Whale watching in Australia

In Australia and New Zealand we are very fortunate to have annual humpback and southern right whale migrations along our coasts, which gives us wonderful opportunities to spot land and sea whales in winter and spring.

Whale watching on land

The easiest and easiest way to spot whales is from land each year in the winter and spring months. This could be that some dolphins are playing in the surf or passing whales, or if you're really lucky to see a southern right whale in a bay. Tens of thousands of whales migrate from their summer feed areas deep in the Arctic Ocean to their northern breeding areas in the warm tropical waters off North Australia and the South Pacific.

Check with your local wildlife, tourist, or government agency for the best whale watching locations near you.

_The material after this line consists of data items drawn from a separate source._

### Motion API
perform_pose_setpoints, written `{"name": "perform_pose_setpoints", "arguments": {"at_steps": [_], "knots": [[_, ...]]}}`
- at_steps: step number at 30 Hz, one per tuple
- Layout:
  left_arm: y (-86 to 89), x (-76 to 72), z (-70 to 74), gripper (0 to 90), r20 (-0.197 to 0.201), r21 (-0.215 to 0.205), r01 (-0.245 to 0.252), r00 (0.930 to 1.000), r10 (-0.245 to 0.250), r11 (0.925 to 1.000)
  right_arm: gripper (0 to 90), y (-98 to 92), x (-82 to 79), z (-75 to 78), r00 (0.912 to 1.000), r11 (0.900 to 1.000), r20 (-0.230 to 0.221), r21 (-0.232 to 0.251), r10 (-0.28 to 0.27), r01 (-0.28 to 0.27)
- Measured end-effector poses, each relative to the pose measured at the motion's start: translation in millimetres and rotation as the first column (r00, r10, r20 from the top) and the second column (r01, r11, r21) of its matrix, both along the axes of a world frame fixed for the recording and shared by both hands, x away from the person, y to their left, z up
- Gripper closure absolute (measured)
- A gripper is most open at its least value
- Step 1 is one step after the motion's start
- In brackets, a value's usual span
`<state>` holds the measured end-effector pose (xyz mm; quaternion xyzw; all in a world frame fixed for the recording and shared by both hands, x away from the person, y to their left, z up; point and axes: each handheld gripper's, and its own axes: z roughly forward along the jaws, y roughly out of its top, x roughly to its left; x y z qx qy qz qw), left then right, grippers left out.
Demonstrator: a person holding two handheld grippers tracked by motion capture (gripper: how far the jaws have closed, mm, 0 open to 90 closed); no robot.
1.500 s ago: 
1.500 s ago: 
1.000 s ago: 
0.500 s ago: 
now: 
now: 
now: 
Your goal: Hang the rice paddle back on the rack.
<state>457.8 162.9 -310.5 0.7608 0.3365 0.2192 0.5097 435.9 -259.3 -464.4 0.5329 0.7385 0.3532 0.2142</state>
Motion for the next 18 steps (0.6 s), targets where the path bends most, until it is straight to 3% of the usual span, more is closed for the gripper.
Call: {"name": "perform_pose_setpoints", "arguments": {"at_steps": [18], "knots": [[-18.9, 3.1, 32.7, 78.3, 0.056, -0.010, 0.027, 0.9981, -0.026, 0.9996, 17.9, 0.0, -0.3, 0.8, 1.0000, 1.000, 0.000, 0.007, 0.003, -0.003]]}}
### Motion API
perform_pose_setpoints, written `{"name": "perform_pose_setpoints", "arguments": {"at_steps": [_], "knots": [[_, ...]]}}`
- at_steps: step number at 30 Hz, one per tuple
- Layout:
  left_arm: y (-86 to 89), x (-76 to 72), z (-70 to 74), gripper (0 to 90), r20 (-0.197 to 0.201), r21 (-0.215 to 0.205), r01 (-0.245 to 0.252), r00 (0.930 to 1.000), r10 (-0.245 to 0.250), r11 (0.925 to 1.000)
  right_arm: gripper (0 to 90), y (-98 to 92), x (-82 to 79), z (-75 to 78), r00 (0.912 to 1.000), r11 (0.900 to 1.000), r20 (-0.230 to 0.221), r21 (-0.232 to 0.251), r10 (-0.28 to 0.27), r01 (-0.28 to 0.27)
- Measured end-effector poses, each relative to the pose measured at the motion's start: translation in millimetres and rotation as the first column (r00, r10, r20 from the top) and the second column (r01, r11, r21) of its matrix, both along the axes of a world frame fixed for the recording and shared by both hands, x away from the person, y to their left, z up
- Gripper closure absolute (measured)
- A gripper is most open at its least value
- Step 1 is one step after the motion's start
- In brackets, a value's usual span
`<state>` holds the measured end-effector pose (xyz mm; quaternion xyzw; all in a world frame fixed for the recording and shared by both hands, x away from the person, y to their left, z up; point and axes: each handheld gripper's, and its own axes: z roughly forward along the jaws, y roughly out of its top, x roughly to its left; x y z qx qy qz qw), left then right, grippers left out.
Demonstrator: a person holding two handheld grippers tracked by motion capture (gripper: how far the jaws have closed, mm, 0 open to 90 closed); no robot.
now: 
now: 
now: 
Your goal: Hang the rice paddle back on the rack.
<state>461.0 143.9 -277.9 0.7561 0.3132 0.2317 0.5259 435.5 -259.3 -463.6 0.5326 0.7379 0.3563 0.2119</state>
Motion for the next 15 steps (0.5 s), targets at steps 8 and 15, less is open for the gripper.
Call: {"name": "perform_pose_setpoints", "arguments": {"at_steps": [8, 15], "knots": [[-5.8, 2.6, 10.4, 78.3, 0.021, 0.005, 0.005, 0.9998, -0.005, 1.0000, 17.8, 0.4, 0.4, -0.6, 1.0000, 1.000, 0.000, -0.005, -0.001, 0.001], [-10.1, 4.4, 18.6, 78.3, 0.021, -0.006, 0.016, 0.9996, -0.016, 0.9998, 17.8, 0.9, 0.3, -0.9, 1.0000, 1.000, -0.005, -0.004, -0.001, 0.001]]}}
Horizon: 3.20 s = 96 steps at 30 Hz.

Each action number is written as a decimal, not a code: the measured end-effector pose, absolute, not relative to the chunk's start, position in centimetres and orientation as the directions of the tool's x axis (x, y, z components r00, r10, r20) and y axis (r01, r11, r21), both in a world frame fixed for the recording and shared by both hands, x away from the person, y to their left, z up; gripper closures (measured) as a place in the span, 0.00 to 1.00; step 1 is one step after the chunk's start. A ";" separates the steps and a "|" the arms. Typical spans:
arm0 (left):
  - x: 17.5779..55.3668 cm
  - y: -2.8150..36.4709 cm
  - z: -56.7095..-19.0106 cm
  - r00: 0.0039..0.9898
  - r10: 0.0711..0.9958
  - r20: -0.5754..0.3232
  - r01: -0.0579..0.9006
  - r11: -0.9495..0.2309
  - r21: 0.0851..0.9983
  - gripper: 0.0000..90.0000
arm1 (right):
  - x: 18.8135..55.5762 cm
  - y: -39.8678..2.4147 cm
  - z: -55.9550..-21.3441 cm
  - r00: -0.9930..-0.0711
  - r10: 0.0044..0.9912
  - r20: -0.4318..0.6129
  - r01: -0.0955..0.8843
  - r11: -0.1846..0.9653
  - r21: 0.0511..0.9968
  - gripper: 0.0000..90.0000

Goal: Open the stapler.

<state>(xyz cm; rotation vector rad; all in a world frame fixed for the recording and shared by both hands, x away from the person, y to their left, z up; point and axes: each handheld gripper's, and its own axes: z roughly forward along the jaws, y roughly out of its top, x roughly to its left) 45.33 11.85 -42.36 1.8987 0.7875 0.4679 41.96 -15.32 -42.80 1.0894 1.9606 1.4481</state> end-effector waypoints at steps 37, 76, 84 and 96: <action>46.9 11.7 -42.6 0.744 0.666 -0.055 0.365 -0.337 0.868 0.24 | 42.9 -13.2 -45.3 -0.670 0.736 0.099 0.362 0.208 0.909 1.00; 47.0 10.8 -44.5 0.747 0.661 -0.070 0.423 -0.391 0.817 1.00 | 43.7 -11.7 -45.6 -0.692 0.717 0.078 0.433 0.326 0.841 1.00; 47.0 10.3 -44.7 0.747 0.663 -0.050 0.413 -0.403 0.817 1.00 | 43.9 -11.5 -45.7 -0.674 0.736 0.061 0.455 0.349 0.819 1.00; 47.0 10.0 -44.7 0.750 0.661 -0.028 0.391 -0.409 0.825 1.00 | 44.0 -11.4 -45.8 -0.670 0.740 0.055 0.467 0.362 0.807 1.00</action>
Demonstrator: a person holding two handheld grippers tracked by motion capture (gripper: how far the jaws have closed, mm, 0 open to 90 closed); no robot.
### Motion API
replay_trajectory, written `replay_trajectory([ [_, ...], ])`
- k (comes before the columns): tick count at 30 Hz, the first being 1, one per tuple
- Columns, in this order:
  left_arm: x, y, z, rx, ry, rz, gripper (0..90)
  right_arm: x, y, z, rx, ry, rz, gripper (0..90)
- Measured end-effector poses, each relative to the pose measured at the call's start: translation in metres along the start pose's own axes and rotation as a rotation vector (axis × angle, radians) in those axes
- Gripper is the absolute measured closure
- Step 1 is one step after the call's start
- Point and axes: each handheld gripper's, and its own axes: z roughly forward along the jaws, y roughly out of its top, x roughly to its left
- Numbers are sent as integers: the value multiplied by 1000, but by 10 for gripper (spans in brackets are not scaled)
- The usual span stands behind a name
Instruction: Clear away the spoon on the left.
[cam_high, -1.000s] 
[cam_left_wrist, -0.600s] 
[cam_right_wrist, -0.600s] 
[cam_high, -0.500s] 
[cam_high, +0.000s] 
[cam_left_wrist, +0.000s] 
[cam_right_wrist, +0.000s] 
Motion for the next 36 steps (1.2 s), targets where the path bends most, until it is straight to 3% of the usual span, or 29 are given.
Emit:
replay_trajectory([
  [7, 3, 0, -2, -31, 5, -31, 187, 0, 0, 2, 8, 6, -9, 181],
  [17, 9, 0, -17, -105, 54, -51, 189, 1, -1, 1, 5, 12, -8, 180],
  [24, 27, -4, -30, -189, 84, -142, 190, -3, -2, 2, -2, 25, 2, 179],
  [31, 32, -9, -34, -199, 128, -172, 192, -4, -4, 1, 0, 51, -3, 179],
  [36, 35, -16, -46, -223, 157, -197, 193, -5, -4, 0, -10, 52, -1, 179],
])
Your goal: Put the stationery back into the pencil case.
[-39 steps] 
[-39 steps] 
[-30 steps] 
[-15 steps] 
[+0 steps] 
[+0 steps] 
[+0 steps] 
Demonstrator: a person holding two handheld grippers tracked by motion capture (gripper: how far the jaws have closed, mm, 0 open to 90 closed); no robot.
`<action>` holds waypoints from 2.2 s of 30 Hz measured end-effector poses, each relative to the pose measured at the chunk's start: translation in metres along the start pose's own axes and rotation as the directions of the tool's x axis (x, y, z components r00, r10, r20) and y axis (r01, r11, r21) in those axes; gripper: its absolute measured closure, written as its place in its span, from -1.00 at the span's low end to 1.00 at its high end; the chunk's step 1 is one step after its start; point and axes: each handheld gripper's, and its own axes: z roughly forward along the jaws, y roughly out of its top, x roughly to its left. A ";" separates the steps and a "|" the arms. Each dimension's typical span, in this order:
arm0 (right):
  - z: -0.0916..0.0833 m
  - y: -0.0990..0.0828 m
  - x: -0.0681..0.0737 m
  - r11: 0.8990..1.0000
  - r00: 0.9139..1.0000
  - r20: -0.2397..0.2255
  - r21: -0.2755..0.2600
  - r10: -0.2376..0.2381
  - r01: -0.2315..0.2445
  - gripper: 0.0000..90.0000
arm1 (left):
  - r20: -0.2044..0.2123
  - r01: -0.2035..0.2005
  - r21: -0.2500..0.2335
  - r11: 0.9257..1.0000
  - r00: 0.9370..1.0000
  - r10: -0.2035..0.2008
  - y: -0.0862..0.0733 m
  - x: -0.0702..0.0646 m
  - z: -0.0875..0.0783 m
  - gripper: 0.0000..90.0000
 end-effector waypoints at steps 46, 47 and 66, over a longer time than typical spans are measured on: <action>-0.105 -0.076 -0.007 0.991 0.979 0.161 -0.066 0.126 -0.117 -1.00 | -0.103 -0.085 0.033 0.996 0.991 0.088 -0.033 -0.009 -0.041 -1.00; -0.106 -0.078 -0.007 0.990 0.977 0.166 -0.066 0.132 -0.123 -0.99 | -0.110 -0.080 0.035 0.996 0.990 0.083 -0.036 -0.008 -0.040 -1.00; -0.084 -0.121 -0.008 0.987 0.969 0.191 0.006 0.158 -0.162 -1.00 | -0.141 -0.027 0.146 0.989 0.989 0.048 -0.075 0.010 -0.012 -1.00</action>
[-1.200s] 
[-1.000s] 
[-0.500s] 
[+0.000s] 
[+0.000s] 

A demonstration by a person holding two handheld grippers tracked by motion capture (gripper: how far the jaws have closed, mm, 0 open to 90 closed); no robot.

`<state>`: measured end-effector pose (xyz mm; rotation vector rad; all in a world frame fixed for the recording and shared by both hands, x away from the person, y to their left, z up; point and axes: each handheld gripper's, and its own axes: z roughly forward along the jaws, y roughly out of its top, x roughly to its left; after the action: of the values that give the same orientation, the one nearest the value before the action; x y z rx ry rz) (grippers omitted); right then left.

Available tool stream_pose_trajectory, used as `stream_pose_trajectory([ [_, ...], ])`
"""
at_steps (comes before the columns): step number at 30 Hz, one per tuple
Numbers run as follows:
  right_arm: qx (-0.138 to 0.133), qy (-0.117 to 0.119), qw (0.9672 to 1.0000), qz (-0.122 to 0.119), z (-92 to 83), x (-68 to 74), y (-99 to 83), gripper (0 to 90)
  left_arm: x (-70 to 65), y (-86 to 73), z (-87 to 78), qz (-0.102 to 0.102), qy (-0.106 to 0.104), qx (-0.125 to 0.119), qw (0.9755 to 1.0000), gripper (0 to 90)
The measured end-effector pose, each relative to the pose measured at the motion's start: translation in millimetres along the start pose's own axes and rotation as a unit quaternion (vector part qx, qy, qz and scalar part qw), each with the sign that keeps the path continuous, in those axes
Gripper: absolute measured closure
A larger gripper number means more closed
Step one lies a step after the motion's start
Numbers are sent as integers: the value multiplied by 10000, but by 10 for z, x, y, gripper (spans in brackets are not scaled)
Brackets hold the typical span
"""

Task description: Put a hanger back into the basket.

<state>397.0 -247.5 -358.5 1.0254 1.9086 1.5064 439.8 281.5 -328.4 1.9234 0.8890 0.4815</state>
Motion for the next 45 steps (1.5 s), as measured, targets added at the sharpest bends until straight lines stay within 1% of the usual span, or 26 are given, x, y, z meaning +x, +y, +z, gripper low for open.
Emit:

One of my favorite whale watching locations is North Head in Sydney. It's a great example of what to look for in a good whale watching location. It offers a breathtaking and spectacular view of the sea to the horizon and a height of 90 meters, so that you can see up to 30 km away. The higher the better than at sea level you can see about 5 km to the horizon, at 100 meters you can see up to almost 40 km.


North Head also has the beautiful Fairfax Walking Track, which offers properly fenced viewpoints that are connected by a sealed trail so it's safe and accessible to the whole family. The headland can be accessed by car, public transport, or one of the many hiking trails.

Note: Extreme caution is required on headlands and cliffs. Children should always be kept under strict adult supervision.

When to go?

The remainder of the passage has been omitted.